第1章-プロローグ-(20世紀のメルボルン)

第1話:オーストラリアのメルボルン

 私の目の前に都市がある。

 かつて人が繁栄し、産業と工業が活動的だった巨大都市。

 オーストラリアのメルボルン。

 モダンな雰囲気の建物が立ち並ぶ、世界的にも有名な地。


 私は都市を崖から見下ろしている。

 全てが廃れ、ビルには草木が絡みつき、自然が元に戻ろうとしている様子がそこにある。

 メルボルンから人が消えて、約六十年という歳月が流れたらしい。

 一世代の人たちが世代交代出来ぬままに、大きな都市という器だけが残ってしまった。

 まるで、世界が終りを迎えている光景を見ているようだ。


 だがしかし、この世界は、確実に平和である。

 “今”は平和となっている。 


 誰も争いを求めようともしないし、それを起こす余力もない。

 ただ、自分たちが平和に暮らせることを強く望むものだけしか、この時代の人間は生きていない。

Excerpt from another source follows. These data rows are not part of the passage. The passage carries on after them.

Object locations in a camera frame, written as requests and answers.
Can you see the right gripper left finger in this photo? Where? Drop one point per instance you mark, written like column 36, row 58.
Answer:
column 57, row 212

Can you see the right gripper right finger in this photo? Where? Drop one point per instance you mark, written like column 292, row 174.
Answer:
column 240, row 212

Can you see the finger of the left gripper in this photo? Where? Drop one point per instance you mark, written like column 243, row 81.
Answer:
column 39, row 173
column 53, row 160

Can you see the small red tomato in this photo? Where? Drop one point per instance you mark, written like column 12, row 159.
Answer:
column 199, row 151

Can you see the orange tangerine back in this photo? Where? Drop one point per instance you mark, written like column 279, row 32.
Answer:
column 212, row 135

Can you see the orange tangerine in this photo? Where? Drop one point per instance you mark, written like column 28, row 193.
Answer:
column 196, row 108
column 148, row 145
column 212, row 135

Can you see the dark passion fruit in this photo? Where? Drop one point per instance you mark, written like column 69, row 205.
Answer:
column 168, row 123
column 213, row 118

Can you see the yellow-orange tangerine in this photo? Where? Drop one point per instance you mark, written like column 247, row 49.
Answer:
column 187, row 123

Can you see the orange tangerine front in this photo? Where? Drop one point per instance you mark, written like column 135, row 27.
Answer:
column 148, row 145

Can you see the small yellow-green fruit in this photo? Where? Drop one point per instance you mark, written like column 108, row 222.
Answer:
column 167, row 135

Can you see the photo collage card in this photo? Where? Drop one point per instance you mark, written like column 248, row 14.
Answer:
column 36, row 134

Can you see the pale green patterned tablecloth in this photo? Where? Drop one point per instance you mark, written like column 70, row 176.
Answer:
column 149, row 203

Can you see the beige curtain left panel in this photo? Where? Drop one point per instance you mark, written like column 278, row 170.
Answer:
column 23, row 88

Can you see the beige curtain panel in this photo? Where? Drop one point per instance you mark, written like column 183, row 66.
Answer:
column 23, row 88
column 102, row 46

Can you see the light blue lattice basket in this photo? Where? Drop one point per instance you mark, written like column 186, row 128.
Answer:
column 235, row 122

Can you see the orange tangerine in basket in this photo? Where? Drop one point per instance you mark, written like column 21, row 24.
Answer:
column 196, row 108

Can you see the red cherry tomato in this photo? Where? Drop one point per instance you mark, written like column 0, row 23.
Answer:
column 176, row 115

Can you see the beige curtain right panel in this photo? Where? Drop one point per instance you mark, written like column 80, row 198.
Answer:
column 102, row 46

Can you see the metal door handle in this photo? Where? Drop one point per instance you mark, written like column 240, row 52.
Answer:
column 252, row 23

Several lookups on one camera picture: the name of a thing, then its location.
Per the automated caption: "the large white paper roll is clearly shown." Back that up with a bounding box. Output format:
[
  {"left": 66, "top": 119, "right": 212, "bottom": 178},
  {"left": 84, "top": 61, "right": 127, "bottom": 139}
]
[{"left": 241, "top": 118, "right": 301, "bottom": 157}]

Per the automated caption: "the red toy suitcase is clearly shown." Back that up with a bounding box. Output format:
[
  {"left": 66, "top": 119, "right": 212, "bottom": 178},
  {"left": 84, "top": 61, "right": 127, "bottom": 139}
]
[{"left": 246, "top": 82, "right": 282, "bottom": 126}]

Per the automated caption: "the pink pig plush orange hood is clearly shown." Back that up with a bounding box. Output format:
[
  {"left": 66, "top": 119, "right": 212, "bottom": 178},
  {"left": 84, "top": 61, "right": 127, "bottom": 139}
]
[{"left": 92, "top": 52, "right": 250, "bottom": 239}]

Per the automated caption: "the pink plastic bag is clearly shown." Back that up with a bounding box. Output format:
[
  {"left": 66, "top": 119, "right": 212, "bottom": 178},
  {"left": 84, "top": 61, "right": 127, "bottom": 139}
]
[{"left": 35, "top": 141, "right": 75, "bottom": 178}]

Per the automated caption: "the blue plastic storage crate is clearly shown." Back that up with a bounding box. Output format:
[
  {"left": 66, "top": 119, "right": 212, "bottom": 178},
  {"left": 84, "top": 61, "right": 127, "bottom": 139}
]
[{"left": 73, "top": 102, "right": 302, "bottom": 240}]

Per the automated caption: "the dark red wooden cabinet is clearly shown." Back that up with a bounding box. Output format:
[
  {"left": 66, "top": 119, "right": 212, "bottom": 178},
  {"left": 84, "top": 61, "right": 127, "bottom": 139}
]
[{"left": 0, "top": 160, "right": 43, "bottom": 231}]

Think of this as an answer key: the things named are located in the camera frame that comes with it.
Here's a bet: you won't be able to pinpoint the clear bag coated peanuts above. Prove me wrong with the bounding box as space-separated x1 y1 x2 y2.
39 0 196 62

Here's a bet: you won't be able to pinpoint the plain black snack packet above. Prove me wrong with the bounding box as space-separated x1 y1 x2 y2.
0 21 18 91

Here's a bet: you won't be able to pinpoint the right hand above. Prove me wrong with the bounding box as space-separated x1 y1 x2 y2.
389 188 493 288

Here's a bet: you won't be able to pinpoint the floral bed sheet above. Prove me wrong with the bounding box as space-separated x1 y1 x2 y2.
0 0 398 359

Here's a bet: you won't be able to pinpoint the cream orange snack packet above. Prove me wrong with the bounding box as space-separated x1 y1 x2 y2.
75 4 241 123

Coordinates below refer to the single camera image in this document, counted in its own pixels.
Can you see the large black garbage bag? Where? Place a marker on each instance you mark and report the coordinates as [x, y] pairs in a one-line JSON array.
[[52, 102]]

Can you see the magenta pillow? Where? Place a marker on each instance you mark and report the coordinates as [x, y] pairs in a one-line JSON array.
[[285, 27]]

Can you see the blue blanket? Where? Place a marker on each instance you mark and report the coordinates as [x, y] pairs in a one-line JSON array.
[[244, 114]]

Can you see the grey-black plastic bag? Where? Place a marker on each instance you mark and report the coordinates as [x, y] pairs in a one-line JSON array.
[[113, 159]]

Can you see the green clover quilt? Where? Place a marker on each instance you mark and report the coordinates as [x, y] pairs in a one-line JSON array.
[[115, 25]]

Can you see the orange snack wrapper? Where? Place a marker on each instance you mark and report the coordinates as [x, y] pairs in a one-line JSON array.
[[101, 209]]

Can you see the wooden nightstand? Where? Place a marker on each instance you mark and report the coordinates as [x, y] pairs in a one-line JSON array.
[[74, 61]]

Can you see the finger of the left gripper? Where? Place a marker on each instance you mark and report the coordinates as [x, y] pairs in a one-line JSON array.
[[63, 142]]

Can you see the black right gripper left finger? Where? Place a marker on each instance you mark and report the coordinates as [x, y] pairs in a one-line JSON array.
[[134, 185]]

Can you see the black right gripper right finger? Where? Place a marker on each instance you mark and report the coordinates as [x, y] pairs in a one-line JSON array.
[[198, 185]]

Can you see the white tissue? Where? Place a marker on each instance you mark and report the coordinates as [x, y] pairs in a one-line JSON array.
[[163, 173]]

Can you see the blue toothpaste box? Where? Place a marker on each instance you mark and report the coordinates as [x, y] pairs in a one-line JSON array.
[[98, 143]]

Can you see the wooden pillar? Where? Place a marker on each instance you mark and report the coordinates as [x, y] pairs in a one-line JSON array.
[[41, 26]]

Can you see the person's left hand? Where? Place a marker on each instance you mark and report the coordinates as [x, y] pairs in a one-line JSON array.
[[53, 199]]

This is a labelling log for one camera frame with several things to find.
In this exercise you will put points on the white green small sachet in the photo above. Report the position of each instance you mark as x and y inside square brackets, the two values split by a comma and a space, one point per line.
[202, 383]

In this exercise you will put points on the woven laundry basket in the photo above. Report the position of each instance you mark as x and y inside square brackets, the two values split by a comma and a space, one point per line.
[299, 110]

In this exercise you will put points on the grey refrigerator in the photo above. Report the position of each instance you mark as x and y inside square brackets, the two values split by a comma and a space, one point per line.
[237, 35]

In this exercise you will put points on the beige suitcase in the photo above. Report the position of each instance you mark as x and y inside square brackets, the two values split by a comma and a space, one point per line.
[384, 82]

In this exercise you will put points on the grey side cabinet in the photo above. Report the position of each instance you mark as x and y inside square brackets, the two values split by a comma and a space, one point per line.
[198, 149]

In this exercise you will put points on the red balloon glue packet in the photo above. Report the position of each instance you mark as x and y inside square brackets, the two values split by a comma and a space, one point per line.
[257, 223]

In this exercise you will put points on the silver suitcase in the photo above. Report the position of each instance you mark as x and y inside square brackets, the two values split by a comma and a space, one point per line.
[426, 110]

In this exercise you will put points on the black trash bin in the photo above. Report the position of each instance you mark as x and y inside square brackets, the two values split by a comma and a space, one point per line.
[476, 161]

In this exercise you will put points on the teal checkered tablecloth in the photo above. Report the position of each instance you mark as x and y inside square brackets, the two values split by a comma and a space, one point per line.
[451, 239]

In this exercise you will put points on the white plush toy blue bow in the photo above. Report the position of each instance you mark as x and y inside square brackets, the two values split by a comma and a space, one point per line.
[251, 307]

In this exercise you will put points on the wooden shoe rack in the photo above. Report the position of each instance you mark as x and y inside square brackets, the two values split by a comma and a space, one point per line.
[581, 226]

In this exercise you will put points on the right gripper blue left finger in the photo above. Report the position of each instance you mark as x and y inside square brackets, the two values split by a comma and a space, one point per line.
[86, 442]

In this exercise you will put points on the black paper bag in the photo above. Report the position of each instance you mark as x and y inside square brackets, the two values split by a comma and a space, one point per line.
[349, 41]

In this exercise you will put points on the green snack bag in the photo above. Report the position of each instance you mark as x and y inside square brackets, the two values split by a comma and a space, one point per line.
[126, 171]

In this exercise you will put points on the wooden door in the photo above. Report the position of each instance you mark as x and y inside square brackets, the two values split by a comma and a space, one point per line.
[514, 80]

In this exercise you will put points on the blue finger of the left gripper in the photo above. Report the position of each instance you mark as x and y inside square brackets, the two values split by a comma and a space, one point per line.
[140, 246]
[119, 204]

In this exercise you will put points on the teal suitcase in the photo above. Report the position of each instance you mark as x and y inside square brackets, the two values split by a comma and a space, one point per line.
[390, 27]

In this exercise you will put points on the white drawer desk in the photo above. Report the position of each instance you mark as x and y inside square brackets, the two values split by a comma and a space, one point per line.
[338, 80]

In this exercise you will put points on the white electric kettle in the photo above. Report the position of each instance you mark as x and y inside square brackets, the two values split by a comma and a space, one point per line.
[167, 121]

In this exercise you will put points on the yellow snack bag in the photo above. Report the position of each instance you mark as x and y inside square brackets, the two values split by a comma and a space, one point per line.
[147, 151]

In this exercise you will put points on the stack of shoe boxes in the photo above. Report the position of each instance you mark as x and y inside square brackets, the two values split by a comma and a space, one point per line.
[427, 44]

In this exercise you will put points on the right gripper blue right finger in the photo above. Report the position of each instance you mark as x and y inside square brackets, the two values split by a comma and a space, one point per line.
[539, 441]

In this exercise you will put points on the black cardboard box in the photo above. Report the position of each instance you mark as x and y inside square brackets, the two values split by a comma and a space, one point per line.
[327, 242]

 私が生まれるずっと前から同じで、ただ静かに人々は暮らすことだけに人生を注ぐようになり、長い年月が経過した。


「そろそろ帰るか……」


 最近、都市の建物を根城にしているイノシシや鳥がいるという話を聞いてやってきたのだが、残念ながら、食料もないのに住み着くなんてことはなかったようだ。

 数時間掛けて辺りを念入りに調べたが、残念ながら、本日の夕食の肉となる動物たちを見つけることは出来なかった。


 これ以上無駄な体力を使うのは時間がもったいない。

 一旦村の方へと帰還しよう。


 私はメルボルンの都市に背を向けて、ダッと一気に駆け始める。


 ………

 ………


 都市から少し離れれば、自然が広がる広大な大地が私の目の前に広がる。

 まるで、人が生まれる前の大地を表現しているかのごとく、草原と森しか視界に入らない。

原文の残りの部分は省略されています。